Stored data ▸
________________________
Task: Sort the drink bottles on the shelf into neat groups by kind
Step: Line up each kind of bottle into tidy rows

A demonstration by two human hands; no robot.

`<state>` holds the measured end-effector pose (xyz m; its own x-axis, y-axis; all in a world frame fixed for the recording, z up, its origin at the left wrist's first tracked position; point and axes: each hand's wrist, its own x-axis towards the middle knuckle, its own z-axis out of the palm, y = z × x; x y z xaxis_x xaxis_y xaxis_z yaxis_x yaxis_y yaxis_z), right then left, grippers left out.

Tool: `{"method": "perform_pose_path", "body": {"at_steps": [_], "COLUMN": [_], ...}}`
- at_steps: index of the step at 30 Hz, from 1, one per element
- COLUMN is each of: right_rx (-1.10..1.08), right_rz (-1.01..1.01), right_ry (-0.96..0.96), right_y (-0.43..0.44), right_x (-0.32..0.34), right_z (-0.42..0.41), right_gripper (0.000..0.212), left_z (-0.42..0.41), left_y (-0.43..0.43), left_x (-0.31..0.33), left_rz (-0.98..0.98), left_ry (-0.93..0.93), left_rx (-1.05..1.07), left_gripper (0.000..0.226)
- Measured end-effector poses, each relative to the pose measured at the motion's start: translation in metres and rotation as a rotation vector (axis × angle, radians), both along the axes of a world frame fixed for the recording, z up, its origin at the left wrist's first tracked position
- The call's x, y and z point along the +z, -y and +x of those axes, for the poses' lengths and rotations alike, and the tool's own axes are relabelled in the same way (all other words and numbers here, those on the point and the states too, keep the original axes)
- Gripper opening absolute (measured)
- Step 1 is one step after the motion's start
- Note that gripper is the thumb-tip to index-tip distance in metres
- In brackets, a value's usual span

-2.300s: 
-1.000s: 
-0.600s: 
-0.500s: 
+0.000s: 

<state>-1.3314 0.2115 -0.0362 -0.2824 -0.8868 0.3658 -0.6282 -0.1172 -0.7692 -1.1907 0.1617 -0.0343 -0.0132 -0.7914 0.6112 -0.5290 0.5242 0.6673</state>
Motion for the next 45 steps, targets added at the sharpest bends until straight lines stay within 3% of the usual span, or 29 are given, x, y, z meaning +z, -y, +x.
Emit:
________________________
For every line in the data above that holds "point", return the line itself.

`<state>` holds the measured end-effector pose (xyz m; its own x-axis, y-axis; all in a world frame fixed for the recording, z up, its origin at the left wrist's first tracked position; point and axes: each hand's wrist, its own x-axis towards the middle knuckle, its own z-axis out of the palm, y = z × x; x y z xaxis_x xaxis_y xaxis_z yaxis_x yaxis_y yaxis_z), right then left, grippers left out.
- The call's x, y and z point along the +z, -y and +x of those axes, for the poses' lengths and rotations alike, and the tool's own axes are relabelled in the same way (all other words and numbers here, those on the point and the states too, keep the original axes)

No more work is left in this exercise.